France, ranked fifth in the world, is the presumed favourite and will be bolstered by the late addition of Nicolas Batum, fresh off singing a $120-million contract with the Charlotte Hornets. They will also have NBAers Tony Parker and Boris Diaw of the San Antonio Spurs.
Much of the story leading up to the tournament has been who among Canada’s deepening pool of NBA players isn’t with the team this summer.
Kelly Olynyk, who scored 36 in the loss to Venezuela, is rehabbing a shoulder injury. Andrew Nicholson and Dwight Powell were free agents who reached contract agreements too late in the process to be added to the Canadian roster. Wiggins and Stauskas each elected to take the summer to work on their skill and fitness heading into their third NBA seasons and have taken their share of public criticism for it.
Thompson doesn’t judge, but thinks people are too quick to criticize.
“It’s not fair, we have a lot of stuff going on,” he said before making his decision to play. “Obviously you want to represent your country but guys have contractual situations you have to deal with and that stuff is important. That’s how you take care of yourself and your family. It’s tough. Sometimes guys are put in tough situations.
“Everyone has a different reason.”
There’s little doubt that Canada is at the beginning of what should be a special era for the men’s national team (and always worth noting that the women, legitimate medal contenders in Rio, are already where the men want to be). No country besides the United States has as many NBA players as Canada does, and more are on the way – Jamal Murray was the 12th Canadian taken in the first round of the NBA draft in the past five years and the pipeline remains full behind him.
Even with NBA players not in Manila, Canada still has more players from the world’s best league on its roster (five if you include Anthony Bennett) than any other team.
It’s completely reasonable for Canadians to dream about playing the U.S. for a gold medal at the Olympics or World Championships in the next decade or so.

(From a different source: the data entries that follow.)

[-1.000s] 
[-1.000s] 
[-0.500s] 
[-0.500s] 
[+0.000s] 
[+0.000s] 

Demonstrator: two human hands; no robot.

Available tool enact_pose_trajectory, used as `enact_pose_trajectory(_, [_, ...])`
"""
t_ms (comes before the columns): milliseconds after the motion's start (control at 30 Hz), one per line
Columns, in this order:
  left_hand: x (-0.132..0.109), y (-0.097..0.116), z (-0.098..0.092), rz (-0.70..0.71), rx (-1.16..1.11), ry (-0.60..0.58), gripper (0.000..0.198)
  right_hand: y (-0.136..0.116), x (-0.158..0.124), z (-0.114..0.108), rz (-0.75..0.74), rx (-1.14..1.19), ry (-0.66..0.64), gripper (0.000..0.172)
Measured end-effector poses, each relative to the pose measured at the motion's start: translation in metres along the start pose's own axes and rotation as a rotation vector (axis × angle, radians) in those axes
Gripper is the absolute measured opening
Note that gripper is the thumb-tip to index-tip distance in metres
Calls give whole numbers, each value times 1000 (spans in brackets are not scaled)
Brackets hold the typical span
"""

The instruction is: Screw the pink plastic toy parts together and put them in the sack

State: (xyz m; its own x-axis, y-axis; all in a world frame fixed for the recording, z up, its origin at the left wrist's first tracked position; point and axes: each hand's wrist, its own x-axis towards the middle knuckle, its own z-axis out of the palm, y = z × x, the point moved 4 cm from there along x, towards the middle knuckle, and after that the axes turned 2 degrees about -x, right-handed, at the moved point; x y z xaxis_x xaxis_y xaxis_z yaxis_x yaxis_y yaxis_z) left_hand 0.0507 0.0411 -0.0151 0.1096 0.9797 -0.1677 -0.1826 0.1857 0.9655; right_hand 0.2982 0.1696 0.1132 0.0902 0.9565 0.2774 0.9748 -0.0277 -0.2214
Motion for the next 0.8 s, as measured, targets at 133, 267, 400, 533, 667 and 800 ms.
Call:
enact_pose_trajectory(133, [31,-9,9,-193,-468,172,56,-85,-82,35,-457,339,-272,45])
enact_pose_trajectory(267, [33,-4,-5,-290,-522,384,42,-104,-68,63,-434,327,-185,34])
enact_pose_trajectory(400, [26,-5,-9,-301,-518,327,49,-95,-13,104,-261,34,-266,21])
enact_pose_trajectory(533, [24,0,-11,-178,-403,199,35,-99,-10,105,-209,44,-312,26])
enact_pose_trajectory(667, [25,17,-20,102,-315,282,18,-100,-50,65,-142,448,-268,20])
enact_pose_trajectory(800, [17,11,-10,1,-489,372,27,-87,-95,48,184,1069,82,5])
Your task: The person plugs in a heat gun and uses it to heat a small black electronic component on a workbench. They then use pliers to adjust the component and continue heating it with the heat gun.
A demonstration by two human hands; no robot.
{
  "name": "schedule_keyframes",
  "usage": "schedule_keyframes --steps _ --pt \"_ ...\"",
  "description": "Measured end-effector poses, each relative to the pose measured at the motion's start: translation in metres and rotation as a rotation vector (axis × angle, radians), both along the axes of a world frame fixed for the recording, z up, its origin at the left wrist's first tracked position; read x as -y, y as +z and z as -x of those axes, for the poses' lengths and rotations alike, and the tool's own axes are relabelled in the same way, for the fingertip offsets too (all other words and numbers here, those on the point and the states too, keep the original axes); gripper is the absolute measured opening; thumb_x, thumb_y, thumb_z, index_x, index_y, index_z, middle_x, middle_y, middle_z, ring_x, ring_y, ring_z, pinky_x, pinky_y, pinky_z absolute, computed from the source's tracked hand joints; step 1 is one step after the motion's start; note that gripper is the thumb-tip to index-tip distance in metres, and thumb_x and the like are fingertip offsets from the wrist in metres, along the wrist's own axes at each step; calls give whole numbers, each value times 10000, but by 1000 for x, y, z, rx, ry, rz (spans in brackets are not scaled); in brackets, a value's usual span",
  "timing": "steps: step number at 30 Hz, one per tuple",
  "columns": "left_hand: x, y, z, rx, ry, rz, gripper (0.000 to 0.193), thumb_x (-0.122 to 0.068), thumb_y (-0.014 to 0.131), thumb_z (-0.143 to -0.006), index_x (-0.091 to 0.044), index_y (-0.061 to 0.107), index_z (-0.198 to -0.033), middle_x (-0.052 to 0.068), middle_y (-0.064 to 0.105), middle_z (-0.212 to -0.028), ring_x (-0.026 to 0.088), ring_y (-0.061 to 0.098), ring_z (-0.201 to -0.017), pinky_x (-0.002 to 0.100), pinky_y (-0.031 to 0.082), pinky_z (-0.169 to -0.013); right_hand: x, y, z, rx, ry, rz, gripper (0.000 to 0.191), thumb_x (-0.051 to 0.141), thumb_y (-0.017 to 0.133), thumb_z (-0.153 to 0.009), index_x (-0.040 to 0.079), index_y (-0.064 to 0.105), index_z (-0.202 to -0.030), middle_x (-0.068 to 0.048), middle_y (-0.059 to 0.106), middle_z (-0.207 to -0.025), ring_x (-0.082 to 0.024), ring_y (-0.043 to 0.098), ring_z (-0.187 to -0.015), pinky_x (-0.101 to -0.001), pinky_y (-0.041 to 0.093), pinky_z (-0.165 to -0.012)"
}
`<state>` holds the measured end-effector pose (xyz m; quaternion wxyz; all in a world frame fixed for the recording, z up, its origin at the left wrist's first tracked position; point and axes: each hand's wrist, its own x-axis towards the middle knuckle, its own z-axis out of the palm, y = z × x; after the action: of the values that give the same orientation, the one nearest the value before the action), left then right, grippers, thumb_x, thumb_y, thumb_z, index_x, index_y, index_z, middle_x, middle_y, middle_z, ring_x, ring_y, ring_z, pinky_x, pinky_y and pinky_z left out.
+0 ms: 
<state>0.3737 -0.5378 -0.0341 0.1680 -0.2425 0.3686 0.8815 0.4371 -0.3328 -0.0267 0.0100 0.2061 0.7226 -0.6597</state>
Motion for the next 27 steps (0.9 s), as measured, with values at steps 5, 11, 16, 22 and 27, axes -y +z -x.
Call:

But you have to qualify to compete and Canada isn’t so deep in talent that they can win without some of their best players making sacrifices to participate.
That’s why Thompson’s presence is so important. He could have cited fatigue after the Finals and he didn’t. He could have promised to meet the team in Rio if they made it and he didn’t.
Thompson had good reason to sit out a year ago. What he saw on his phone – a disaster unfolding in slow motion – made him determined to play this summer and hopefully help set Canada’s Olympic dreams in motion even while others in his position are at rest.